## What you will do:
Among the lines listed below, count those that include the string "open", and state only the count.

## Collected data:
#####
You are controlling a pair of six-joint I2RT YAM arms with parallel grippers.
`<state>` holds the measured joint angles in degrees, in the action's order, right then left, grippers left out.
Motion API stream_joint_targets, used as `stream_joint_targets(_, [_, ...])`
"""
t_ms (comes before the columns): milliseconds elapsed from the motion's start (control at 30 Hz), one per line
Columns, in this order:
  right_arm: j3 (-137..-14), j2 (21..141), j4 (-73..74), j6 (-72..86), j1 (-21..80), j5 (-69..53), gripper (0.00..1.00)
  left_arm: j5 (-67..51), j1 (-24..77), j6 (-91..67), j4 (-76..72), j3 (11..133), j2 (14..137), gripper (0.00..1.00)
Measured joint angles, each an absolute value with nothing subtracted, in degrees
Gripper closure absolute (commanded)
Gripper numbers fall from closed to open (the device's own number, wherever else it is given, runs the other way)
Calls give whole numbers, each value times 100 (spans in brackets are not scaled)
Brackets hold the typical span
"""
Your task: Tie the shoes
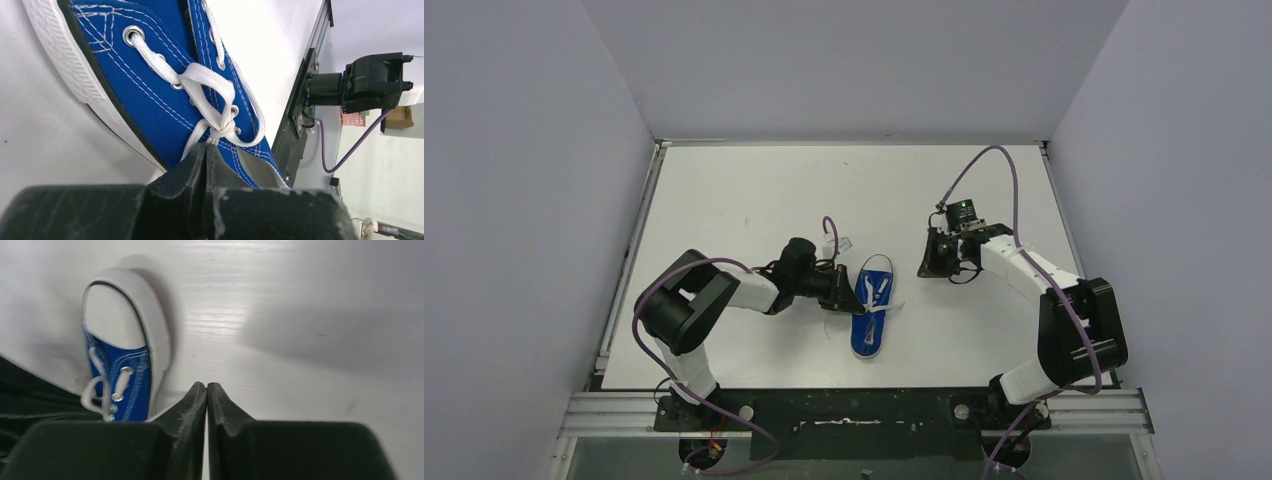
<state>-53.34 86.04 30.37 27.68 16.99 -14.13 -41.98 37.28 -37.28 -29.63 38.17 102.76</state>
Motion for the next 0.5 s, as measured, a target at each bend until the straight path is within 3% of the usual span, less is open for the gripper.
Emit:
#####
## Solution for this exercise:
2